> **Problem**
Transcribe, word for word and without additions, each line below from the one containing "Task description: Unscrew" through the one containing "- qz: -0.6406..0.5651", both ends included.

Recorded data:
▼

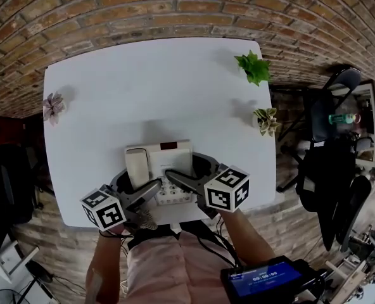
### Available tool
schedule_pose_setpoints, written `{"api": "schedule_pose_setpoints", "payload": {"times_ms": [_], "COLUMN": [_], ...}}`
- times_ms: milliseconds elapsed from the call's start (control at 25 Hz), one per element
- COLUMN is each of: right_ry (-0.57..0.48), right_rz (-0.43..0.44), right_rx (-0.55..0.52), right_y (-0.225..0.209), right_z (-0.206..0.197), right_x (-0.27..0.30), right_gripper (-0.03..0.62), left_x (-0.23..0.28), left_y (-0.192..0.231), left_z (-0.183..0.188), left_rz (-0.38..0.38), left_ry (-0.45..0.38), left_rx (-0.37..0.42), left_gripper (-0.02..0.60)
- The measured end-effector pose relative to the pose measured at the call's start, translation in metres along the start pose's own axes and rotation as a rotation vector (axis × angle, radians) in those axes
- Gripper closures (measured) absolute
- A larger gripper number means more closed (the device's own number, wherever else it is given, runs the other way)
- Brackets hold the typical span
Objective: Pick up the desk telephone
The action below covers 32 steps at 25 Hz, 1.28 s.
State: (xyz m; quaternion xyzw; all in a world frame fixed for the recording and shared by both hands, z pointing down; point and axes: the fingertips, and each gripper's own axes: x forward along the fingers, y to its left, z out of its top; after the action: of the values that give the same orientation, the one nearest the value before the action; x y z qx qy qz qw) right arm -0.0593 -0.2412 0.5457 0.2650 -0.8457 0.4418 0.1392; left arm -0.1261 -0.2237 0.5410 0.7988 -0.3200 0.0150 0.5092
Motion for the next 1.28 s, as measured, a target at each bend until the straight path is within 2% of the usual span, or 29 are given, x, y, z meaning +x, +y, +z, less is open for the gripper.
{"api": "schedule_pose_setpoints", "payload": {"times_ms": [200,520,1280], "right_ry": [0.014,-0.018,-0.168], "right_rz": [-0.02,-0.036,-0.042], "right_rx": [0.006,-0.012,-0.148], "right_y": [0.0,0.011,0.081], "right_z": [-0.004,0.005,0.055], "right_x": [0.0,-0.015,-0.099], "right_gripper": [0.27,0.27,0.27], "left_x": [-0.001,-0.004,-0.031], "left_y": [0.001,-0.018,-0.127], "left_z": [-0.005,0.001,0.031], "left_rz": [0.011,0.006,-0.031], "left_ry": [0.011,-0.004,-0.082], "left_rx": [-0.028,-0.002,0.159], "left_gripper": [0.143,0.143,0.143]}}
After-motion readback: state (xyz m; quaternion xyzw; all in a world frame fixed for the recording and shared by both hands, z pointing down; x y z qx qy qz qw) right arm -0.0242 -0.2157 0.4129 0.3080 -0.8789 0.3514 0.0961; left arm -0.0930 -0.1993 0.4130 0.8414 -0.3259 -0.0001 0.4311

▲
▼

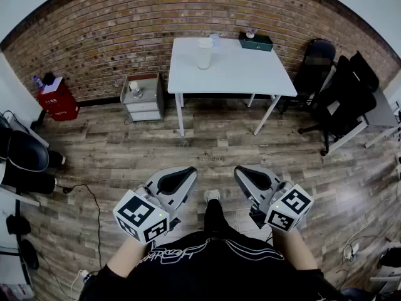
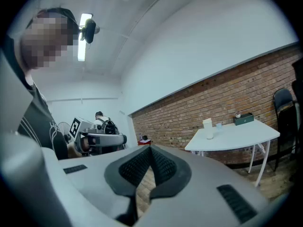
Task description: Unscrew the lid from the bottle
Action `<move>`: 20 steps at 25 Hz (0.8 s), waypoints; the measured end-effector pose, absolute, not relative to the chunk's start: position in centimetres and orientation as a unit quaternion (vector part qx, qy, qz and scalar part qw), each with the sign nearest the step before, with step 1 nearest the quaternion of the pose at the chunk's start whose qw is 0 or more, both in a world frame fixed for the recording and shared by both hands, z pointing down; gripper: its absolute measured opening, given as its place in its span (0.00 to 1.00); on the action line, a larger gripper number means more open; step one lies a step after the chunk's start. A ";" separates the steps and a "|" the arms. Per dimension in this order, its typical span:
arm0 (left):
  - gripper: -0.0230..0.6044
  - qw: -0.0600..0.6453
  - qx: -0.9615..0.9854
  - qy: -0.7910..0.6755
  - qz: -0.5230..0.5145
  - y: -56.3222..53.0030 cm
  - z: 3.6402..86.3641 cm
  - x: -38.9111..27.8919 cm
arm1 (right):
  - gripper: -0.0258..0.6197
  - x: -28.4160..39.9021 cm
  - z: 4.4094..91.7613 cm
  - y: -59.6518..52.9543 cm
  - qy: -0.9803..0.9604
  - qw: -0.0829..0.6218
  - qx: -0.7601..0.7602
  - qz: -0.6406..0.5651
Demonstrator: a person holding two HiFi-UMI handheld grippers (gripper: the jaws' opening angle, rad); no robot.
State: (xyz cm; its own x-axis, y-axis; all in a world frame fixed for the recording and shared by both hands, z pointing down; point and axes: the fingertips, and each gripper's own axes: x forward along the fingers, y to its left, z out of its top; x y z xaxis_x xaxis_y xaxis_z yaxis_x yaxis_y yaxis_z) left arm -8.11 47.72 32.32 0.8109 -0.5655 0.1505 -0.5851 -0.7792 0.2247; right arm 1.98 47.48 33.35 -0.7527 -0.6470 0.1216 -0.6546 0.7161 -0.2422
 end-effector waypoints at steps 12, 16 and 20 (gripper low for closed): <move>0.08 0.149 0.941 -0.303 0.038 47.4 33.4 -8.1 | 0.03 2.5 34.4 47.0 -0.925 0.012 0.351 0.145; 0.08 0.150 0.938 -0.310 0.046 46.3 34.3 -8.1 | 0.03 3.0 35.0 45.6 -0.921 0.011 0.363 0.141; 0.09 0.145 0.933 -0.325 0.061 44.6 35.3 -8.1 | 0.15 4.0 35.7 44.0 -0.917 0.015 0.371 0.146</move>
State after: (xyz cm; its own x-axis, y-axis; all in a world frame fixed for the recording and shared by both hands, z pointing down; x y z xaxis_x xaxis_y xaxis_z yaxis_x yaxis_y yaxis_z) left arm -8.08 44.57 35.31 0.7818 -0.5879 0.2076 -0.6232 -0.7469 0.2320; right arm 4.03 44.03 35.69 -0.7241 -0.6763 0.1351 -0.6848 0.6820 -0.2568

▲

> **Final answer**
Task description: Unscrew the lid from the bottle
Action `<move>`: 20 steps at 25 Hz (0.8 s), waypoints; the measured end-effector pose, absolute, not relative to the chunk's start: position in centimetres and orientation as a unit quaternion (vector part qx, qy, qz and scalar part qw), each with the sign nearest the step before, with step 1 nearest the quaternion of the pose at the chunk's start whose qw is 0 or more, both in a world frame fixed for the recording and shared by both hands, z pointing down; gripper: its absolute measured opening, given as its place in its span (0.00 to 1.00); on the action line, a larger gripper number means more open; step one lies a step after the chunk's start. A ";" separates the steps and a "|" the arms. Per dimension in this order, its typical span:
arm0 (left):
  - gripper: -0.0230..0.6044
  - qw: -0.0600..0.6453
  - qx: -0.9615..0.9854
  - qy: -0.7910..0.6755
  - qz: -0.5230..0.5145
  - y: -56.3222..53.0030 cm
  - z: 3.6402..86.3641 cm
  - x: -38.9111..27.8919 cm
arm1 (right):
  - gripper: -0.0258..0.6197
  - x: -28.4160..39.9021 cm
  - z: 4.4094..91.7613 cm
  - y: -59.6518..52.9543 cm
  - qy: -0.9803..0.9604
  - qw: -0.0829..0.6218
  - qx: -0.7601..0.7602
  - qz: -0.6406..0.5651

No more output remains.